Set down, please, exactly the lines below that run from the line with "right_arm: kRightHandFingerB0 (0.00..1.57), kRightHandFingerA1" to the line with "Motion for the", both lines included.
--- DATA SHOWN Enclosed Below ---
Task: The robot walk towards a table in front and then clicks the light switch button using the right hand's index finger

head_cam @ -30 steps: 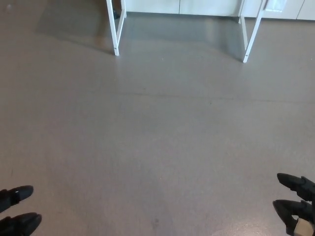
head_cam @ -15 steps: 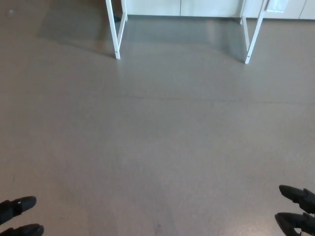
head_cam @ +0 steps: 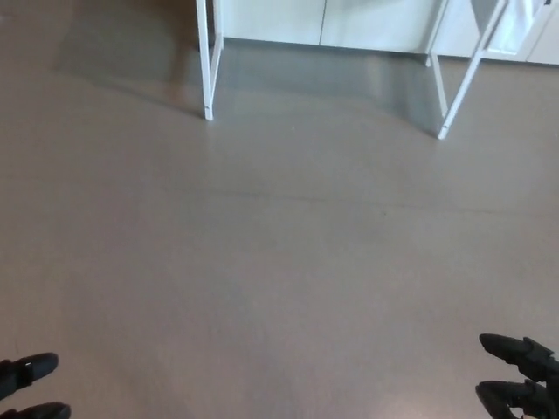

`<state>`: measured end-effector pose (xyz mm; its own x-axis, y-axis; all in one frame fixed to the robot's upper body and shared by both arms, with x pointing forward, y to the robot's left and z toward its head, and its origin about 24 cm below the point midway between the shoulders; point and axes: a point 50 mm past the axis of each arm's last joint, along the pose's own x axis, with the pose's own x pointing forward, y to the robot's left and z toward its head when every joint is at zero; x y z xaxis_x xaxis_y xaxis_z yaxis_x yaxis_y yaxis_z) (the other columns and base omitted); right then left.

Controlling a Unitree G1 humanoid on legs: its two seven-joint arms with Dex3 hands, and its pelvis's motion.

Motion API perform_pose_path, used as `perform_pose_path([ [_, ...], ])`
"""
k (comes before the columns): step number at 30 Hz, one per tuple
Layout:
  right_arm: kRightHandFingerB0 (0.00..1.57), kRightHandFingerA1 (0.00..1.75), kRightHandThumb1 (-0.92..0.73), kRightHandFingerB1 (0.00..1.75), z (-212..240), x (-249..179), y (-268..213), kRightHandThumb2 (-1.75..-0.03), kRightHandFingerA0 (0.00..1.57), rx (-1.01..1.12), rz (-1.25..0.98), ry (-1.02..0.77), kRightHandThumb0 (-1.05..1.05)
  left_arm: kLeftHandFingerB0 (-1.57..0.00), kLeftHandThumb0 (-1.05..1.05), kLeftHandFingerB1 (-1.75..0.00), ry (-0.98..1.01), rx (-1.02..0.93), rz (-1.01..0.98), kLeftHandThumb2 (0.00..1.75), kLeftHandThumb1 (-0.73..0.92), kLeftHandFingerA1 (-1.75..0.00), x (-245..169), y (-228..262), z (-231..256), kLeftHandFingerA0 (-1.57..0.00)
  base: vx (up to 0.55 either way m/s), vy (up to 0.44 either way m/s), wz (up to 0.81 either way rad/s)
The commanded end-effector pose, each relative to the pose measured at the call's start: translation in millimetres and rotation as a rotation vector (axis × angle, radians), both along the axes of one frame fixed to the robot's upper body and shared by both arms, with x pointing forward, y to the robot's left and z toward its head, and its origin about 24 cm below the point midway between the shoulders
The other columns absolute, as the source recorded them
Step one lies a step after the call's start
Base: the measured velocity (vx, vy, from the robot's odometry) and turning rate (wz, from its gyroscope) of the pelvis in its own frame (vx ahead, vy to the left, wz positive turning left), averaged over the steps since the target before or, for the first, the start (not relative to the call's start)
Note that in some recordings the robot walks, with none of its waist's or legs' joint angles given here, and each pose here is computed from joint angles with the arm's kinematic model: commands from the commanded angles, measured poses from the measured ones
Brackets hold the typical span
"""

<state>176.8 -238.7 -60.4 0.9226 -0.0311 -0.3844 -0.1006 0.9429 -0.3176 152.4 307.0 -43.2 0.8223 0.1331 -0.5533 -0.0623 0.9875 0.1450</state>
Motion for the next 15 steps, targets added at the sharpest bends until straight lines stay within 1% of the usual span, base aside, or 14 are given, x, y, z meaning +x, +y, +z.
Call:
perform_pose_path([
  [1, 0.39, 0.57, -0.67, 0.45, 2.0, -1.3, -7.1, -0.60, 0.57, -0.044, 0.023, -0.011, -0.37, -0.52, -0.19, -0.40, 0.013, 0.002, -0.007, 0.55, 0.52, -0.47, -1.2, 0.8, -0.8, -0.59, 0.24, -0.030, 0.12],
  [6, 0.40, 0.57, -0.67, 0.44, 2.0, 1.9, -6.4, -0.60, 0.58, -0.058, 0.027, -0.006, -0.36, -0.55, -0.18, -0.41, 0.002, 0.016, -0.009, 0.55, 0.52, -0.48, 2.1, 0.7, 1.0, -0.60, 0.28, -0.116, 0.19],
  [7, 0.40, 0.58, -0.67, 0.45, 2.0, 1.8, -6.3, -0.60, 0.59, -0.060, 0.028, -0.007, -0.36, -0.55, -0.19, -0.41, 0.001, 0.016, -0.011, 0.55, 0.52, -0.48, 2.0, 0.7, 1.0, -0.59, 0.31, -0.258, -0.47],
  [8, 0.40, 0.58, -0.68, 0.45, 1.5, 0.8, -6.2, -0.60, 0.58, -0.065, 0.039, -0.009, -0.35, -0.54, -0.20, -0.41, 0.004, 0.017, -0.019, 0.55, 0.51, -0.48, 1.0, 0.9, 0.5, -0.59, 0.31, -0.207, 0.76],
  [10, 0.40, 0.58, -0.68, 0.46, 1.4, 0.4, -6.2, -0.60, 0.59, -0.075, 0.051, -0.011, -0.36, -0.53, -0.21, -0.40, 0.005, 0.024, -0.033, 0.55, 0.52, -0.47, 0.3, 1.2, 0.1, -0.58, 0.29, -0.204, 0.29],
  [12, 0.40, 0.58, -0.68, 0.45, 0.2, -0.5, -6.4, -0.60, 0.60, -0.089, 0.064, -0.005, -0.36, -0.53, -0.21, -0.40, 0.009, 0.032, -0.037, 0.55, 0.52, -0.48, -0.9, 1.1, -0.3, -0.61, 0.26, -0.157, 0.01],
  [15, 0.41, 0.57, -0.68, 0.44, 0.0, -1.0, -6.2, -0.60, 0.61, -0.107, 0.081, 0.001, -0.35, -0.53, -0.21, -0.40, 0.007, 0.039, -0.046, 0.55, 0.52, -0.48, -1.1, 0.9, -0.5, -0.61, 0.26, -0.072, -0.08],
])
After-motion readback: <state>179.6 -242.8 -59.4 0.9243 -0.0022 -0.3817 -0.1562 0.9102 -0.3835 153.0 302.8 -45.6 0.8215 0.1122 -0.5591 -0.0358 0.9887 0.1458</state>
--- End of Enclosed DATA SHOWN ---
▶ _TASK ANSWER_:
  right_arm: kRightHandFingerB0 (0.00..1.57), kRightHandFingerA1 (0.00..1.75), kRightHandThumb1 (-0.92..0.73), kRightHandFingerB1 (0.00..1.75), z (-212..240), x (-249..179), y (-268..213), kRightHandThumb2 (-1.75..-0.03), kRightHandFingerA0 (0.00..1.57), rx (-1.01..1.12), rz (-1.25..0.98), ry (-1.02..0.77), kRightHandThumb0 (-1.05..1.05)
  left_arm: kLeftHandFingerB0 (-1.57..0.00), kLeftHandThumb0 (-1.05..1.05), kLeftHandFingerB1 (-1.75..0.00), ry (-0.98..1.01), rx (-1.02..0.93), rz (-1.01..0.98), kLeftHandThumb2 (0.00..1.75), kLeftHandThumb1 (-0.73..0.92), kLeftHandFingerA1 (-1.75..0.00), x (-245..169), y (-228..262), z (-231..256), kLeftHandFingerA0 (-1.57..0.00)
  base: vx (up to 0.55 either way m/s), vy (up to 0.44 either way m/s), wz (up to 0.81 either way rad/s)
The commanded end-effector pose, each relative to the pose measured at the call's start: translation in millimetres and rotation as a rotation vector (axis × angle, radians), both along the axes of one frame fixed to the robot's upper body and shared by both arms, with x pointing forward, y to the robot's left and z toward its head, and its origin about 24 cm below the point midway between the shoulders
The other columns absolute, as the source recorded them
Step one lies a step after the call's start
Base: the measured velocity (vx, vy, from the robot's odometry) and turning rate (wz, from its gyroscope) of the pelvis in its own frame (vx ahead, vy to the left, wz positive turning left), averaged over the steps since the target before or, for the first, the start (not relative to the call's start)
Note that in some recordings the robot walks, with none of its waist's or legs' joint angles given here, and each pose here is computed from joint angles with the arm's kinematic model: commands from the commanded angles, measured poses from the measured ones
Brackets hold the typical span
"""

<state>176.8 -238.7 -60.4 0.9226 -0.0311 -0.3844 -0.1006 0.9429 -0.3176 152.4 307.0 -43.2 0.8223 0.1331 -0.5533 -0.0623 0.9875 0.1450</state>
Motion for the next 15 steps, targets added at the sharpest bends until straight lines stay within 1% of the usual span, base aside, or 14 are given, x, y, z meaning +x, +y, +z.

The answer has been given in its entirety.